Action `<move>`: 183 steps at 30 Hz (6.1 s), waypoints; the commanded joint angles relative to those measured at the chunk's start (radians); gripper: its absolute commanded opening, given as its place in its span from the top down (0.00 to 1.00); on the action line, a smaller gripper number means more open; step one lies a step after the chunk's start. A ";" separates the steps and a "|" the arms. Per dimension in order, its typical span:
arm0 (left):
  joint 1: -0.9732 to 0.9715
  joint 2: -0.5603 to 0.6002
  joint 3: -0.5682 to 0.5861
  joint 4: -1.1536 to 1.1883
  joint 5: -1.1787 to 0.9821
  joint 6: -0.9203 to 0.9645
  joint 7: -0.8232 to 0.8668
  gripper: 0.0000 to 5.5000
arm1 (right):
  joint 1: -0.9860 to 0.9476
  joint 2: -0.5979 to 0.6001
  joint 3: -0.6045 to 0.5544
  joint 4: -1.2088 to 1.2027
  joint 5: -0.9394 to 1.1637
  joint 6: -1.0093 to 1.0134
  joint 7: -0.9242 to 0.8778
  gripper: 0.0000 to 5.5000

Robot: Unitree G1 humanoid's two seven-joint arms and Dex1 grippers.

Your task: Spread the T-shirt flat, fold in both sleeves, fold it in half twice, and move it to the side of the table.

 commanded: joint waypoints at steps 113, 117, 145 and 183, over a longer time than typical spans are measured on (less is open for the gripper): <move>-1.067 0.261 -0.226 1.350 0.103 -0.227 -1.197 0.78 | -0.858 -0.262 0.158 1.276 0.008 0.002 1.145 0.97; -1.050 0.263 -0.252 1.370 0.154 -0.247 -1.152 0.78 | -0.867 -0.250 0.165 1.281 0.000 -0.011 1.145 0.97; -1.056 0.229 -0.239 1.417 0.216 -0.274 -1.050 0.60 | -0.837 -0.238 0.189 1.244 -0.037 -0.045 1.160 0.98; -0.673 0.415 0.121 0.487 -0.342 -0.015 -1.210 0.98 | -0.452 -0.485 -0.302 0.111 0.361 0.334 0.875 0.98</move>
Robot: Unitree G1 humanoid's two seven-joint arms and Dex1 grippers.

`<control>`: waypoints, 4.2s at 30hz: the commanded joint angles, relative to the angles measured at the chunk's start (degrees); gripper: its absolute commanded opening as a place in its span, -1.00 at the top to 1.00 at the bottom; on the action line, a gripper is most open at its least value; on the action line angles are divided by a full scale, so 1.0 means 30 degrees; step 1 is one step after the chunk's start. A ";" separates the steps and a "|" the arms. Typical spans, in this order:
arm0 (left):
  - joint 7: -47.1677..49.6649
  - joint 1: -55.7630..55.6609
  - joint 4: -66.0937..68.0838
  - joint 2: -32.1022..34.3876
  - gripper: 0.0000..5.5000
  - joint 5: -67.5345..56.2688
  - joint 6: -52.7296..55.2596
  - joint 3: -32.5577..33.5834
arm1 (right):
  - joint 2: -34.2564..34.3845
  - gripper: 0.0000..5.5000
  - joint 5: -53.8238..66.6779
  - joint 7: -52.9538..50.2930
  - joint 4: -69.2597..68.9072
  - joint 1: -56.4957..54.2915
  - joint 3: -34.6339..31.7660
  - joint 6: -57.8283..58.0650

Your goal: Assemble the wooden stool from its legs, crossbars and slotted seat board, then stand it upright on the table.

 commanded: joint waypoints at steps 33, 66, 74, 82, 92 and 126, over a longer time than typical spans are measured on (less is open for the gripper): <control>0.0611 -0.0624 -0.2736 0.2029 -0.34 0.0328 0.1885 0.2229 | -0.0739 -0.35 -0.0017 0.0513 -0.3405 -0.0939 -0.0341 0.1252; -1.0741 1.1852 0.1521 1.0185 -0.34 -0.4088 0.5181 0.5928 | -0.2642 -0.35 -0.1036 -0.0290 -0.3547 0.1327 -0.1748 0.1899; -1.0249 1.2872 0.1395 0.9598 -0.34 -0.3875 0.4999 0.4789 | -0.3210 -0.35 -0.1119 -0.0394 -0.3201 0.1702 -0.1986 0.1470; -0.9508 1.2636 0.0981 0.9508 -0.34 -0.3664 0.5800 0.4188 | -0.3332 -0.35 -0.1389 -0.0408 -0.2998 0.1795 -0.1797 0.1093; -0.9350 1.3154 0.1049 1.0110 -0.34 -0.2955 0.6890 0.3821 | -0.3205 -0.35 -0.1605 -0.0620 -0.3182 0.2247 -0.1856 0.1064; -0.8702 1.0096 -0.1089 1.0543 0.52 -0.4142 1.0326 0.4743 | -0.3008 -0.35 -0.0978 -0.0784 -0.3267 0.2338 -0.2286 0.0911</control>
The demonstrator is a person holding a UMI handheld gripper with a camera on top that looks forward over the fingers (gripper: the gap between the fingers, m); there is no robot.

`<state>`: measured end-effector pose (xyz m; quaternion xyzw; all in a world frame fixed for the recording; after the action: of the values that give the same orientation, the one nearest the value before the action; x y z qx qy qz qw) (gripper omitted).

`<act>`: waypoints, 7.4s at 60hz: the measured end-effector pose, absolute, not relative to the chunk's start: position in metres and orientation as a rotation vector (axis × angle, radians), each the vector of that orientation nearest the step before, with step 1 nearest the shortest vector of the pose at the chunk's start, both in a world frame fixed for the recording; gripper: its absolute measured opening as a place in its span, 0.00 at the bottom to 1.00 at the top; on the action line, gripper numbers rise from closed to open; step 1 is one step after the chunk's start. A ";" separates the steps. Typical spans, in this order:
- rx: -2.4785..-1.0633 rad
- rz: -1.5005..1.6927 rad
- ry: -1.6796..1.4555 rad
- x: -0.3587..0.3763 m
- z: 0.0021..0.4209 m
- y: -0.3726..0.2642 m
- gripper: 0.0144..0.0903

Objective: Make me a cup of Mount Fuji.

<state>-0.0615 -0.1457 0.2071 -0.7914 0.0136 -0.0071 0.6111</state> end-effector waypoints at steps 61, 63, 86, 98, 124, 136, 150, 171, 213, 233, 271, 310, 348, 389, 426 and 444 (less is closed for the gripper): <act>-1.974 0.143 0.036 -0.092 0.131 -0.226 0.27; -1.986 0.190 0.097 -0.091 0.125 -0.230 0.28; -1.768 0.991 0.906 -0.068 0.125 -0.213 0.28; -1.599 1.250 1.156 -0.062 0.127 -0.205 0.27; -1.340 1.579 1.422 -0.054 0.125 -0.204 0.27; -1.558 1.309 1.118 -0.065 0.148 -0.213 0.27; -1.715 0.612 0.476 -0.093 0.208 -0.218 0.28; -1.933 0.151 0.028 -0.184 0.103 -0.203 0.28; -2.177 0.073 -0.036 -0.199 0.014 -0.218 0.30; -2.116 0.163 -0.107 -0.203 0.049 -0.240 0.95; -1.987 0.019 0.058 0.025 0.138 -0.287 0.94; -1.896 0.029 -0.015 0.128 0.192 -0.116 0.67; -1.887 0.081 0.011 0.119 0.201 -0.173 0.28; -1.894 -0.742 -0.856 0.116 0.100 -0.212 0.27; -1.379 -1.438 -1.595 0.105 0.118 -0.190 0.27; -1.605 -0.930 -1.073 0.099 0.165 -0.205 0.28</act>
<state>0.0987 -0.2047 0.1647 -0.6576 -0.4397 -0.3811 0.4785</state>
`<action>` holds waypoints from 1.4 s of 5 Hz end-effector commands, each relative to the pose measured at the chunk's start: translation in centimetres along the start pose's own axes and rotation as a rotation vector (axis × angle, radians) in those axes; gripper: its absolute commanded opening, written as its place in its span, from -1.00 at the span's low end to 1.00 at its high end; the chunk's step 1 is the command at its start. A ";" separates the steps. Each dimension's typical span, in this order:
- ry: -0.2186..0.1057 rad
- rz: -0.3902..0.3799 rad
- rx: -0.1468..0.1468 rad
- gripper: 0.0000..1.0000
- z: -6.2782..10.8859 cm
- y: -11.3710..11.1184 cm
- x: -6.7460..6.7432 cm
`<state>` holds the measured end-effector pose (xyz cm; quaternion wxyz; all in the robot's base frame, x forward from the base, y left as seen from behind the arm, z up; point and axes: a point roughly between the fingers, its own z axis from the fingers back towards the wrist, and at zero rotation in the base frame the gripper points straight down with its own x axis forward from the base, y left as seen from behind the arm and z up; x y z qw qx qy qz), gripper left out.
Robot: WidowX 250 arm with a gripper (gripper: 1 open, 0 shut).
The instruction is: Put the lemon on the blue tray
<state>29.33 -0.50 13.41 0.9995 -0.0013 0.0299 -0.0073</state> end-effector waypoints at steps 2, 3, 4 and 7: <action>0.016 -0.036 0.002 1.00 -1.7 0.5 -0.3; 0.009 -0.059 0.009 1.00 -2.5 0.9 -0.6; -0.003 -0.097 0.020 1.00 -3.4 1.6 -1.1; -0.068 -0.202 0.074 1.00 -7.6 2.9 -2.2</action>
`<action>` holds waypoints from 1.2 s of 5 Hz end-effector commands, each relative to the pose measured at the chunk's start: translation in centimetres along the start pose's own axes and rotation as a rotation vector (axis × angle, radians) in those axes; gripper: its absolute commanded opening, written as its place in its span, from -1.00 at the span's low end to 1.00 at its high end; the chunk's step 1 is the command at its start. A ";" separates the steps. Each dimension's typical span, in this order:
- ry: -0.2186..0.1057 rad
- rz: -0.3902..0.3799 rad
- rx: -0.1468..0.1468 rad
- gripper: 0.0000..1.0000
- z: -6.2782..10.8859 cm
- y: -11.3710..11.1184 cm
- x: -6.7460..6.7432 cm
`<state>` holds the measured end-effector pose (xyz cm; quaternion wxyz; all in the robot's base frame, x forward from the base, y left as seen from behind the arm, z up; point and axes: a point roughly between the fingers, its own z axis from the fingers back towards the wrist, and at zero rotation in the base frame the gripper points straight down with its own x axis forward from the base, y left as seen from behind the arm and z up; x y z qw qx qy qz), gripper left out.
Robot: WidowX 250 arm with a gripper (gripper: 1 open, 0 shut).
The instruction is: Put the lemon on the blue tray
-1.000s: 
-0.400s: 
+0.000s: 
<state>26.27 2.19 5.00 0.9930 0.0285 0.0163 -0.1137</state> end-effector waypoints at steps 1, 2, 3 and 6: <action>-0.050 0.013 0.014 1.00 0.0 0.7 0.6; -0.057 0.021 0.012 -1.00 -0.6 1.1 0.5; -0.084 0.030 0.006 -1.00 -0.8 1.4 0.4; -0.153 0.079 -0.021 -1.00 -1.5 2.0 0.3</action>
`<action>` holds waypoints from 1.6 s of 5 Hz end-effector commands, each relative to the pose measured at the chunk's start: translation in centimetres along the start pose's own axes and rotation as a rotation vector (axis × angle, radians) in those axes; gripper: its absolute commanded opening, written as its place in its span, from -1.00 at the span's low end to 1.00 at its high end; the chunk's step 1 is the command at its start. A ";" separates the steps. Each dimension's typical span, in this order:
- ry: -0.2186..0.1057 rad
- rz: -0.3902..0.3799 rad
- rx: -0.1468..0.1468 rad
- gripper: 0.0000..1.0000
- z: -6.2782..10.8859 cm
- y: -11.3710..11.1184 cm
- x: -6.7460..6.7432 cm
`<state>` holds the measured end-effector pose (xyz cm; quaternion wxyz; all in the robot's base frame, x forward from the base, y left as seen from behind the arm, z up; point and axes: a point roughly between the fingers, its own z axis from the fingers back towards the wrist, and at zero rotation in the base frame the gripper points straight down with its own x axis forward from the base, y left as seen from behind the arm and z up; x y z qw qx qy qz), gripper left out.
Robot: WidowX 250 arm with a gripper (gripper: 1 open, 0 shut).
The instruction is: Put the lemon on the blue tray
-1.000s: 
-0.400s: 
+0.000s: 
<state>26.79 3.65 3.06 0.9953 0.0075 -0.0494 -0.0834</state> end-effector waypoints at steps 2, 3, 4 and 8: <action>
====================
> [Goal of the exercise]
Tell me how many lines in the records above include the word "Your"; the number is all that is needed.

> [Result for this exercise]
2